Looking to build a database, no idea where to begin

Hi /r/learnprogramming. Let me start by saying that I'm a mathematics grad with no previous programming experience (except MATLAB but does that really count?) but with good understanding of logic and algorithms.

I have an idea of a program that I want to build for personal usage. I also want to learn Python, so was thinking that I could use this as a project to do while learning, but would appreciate advice if Python is unsuitable here, or if another language would make things much easier.

I want to build a kind of database/filing system with dynamically updating 'tags'. Let me describe an example of typical usage I'm after:

I might come across an interesting news article about a deal between Company X and Company Y who both work in Industry Z. I can download this article as a pdf, but then where do I file it – in the X, Y or Z folder? Instead, I want to manage a central list of 'tags' that indicate a link between these objects. I'm thinking that I can create a sort of 'category' for companies (and place X and Y on this list) as well as one for industries (and place Z here) then I can give the pdf file a reference number which is tagged with X, Y and Z. Then I can navigate back to the news article through any of the 3 relevant alleys.
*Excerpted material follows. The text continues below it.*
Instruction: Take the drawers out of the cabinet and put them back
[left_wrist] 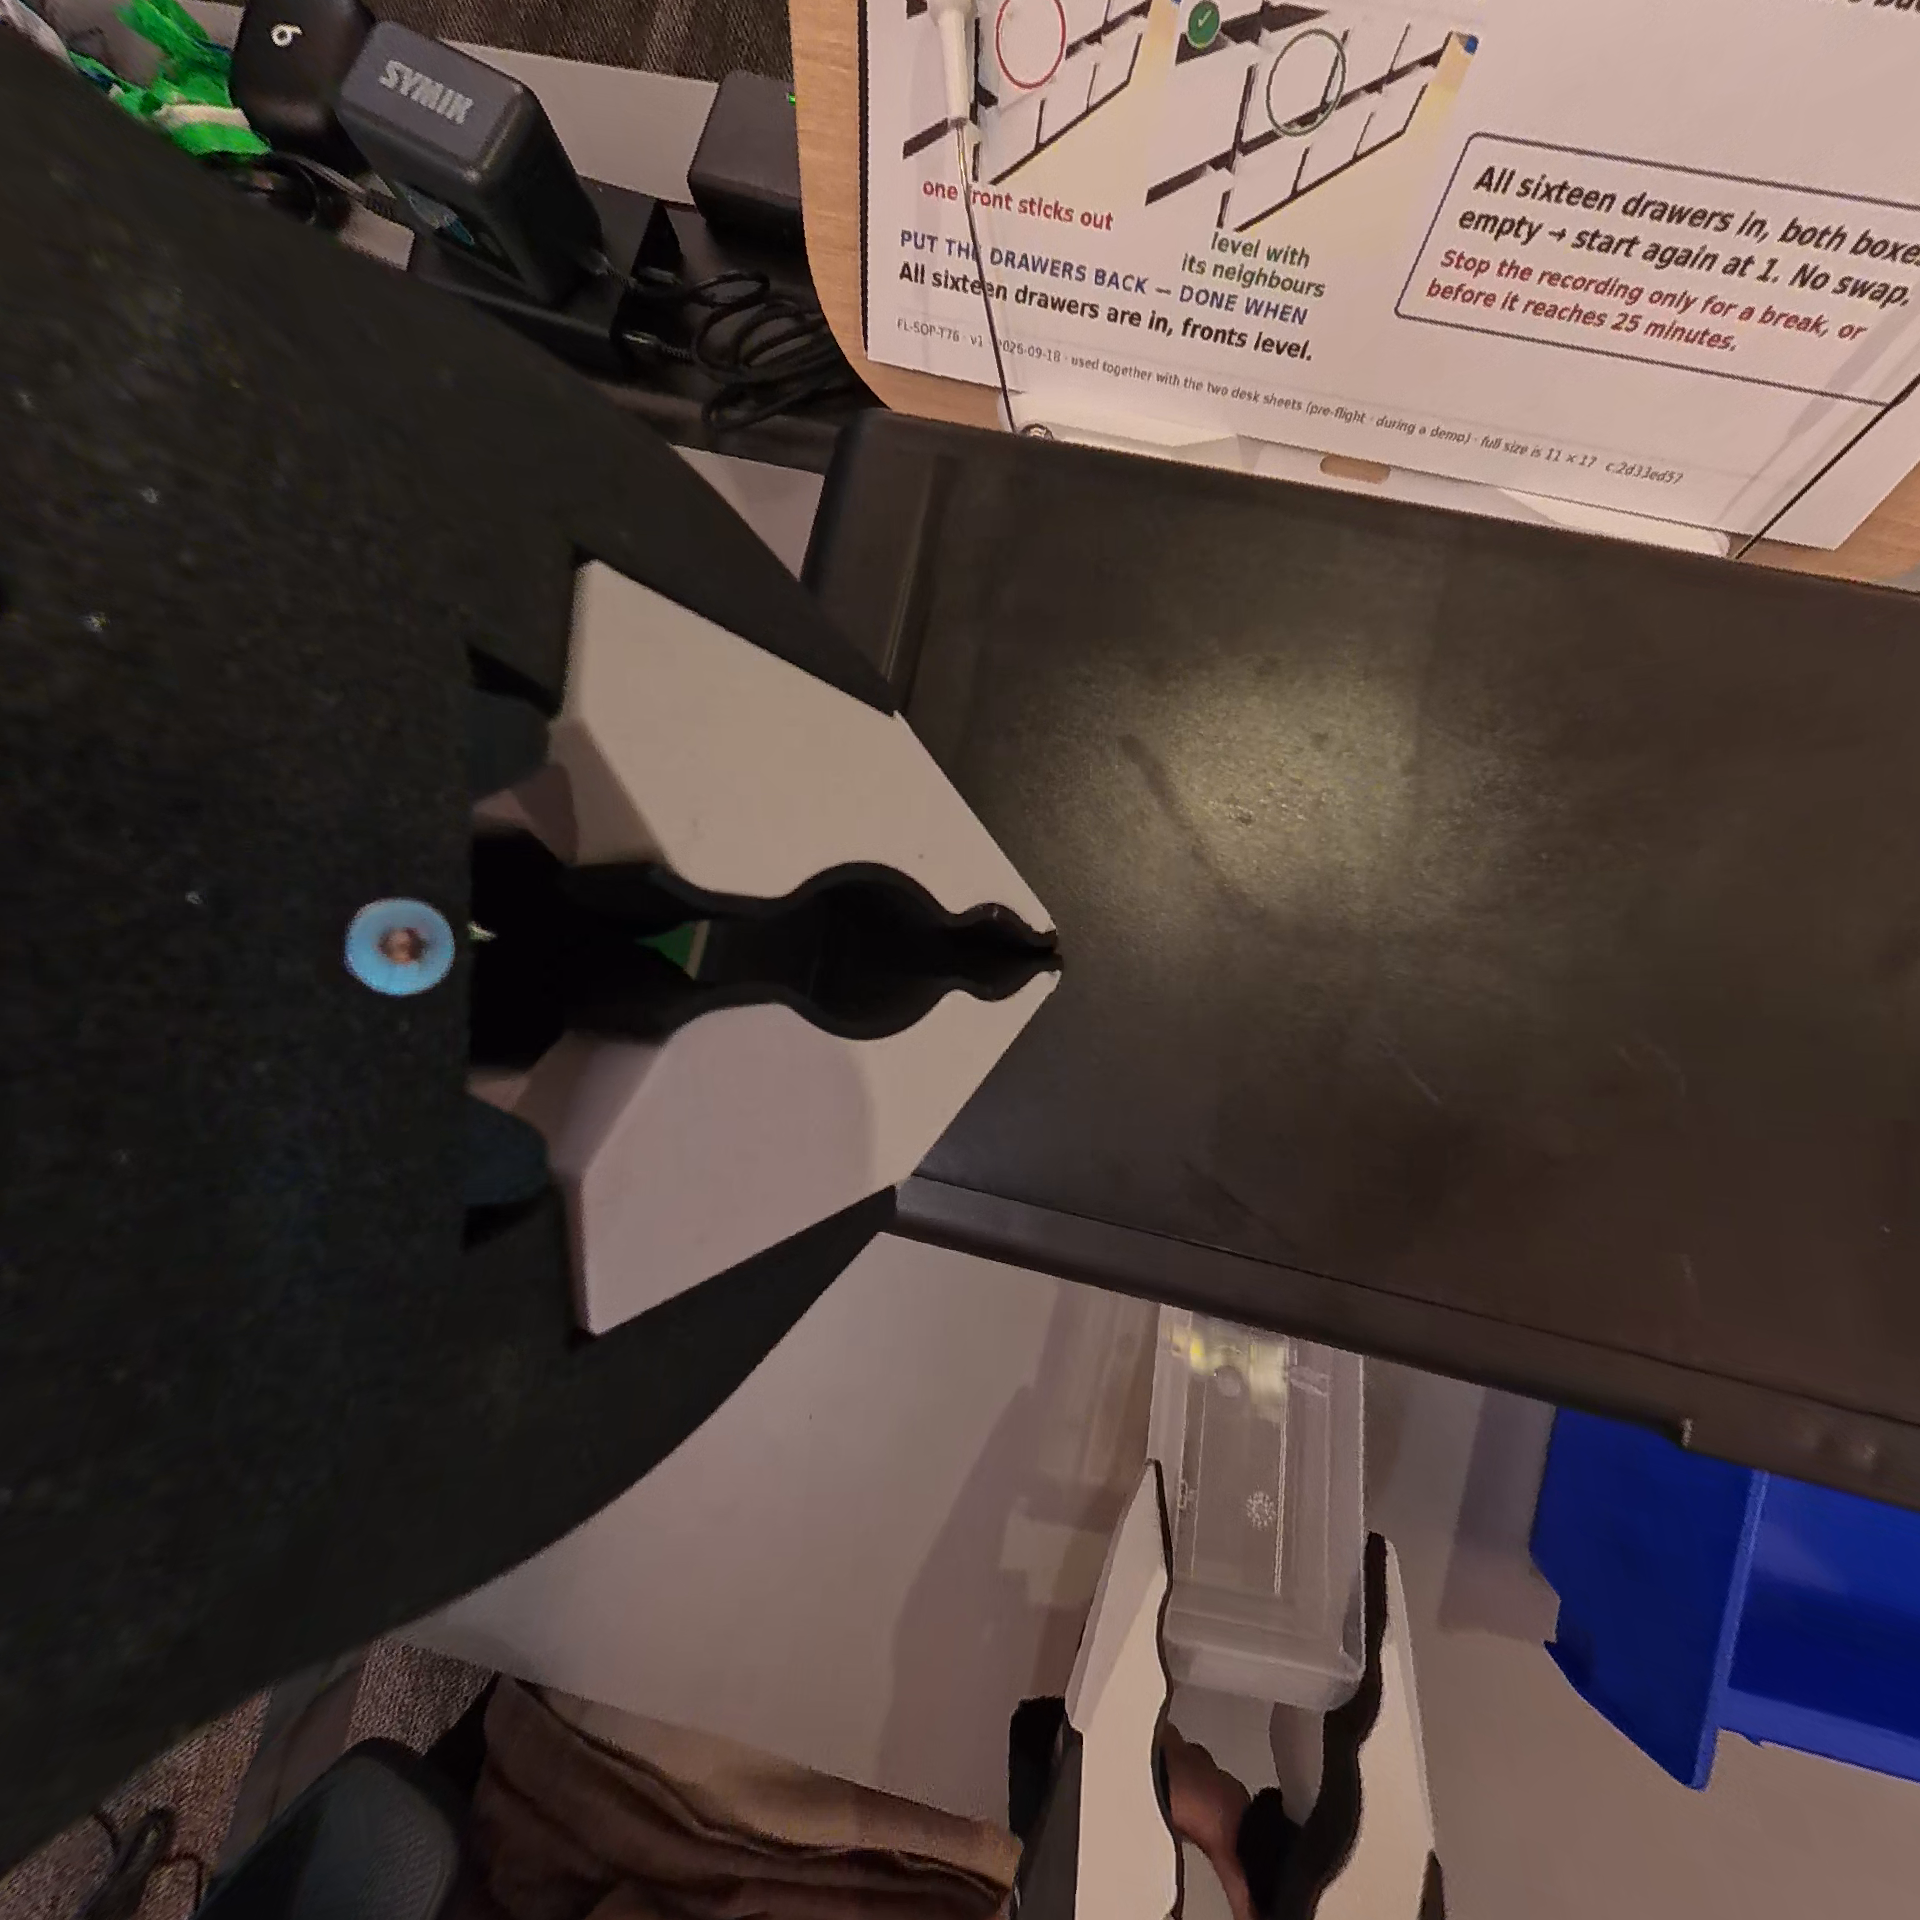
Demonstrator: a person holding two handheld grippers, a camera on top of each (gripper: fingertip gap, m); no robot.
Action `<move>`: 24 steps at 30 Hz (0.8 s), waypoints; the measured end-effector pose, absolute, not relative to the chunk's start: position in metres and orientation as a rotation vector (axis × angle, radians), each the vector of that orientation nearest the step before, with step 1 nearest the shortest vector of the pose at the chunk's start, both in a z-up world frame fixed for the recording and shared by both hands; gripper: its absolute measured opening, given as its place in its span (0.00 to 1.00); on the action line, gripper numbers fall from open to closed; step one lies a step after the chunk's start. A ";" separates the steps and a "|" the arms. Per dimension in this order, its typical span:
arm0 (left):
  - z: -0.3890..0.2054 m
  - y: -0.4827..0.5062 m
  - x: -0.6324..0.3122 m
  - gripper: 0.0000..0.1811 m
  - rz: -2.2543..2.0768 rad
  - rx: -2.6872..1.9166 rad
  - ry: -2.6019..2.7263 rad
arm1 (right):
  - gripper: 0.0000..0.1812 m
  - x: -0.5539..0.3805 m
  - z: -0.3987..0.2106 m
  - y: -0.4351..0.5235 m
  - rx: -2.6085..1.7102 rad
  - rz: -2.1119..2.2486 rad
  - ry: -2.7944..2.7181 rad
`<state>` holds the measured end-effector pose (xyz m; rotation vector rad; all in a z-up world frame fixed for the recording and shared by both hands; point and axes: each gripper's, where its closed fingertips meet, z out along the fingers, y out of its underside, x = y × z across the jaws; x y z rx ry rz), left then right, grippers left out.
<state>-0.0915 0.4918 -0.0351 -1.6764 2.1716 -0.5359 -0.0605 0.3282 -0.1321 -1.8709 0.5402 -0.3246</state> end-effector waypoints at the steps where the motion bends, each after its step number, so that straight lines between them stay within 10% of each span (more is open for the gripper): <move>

I will then be able to do all kinds of interesting visualisations, like seeing which elements of the companies category are closely linked, or seeing a past series of articles attached to Company X, or many other things.

I also want to be able to add 'multi-layered tags'. For example, I might find a theoretical physics paper which I want to download. I could then tag this with the topics 'Physics' and 'Maths', but inside here I might also want to tag it with 'Quantum Mechanics' inside the 'Physics' tag and 'Probability' inside the 'Maths' tag, so that in effect I would managing an architecture that had

Database:{Physics: {Quantum Mechanics: {my article}}, Maths: {Probability: {my article (again)}}}.

Any advice at getting started would be much appreciated as I'm pretty out of my depth having never coded anything substantial before! Or if anyone could point me at an existing framework that I might be able to use, that would also be great. Cheers!

PS. Happy to answer any questions or clarify anything from the above.

My current idea is to have each 'object' (be it a Company, an Industry, 'Maths', a specific article…) be associated with a text file with: a name, a reference number, a hierarchy of tags placed on numbered levels. Then each time I created a new such object, it would give me all the existing tags which I could fill in if necessary, or I could add new ones which would then be pushed back onto a master list of tags.

For example, with the physics paper example, I could have:

Name: QM paper 1

Ref_num: 1

Level 1 tags: 'Physics', 'Maths'

Level 0 tags: 'Quantum Mechanics' (inside Level 1 'Physics'), 'Probability' (inside Level 1 'Maths'),

filepath: C:…\qmpaper1.pdf

and then we would also have

Name: Physics

Ref_num: 2

Level 0 tags: 'Quantum Mechanics'

although now I suppose I have some redundant labelling (why bother label the paper with physics if QM is already inside physics?)…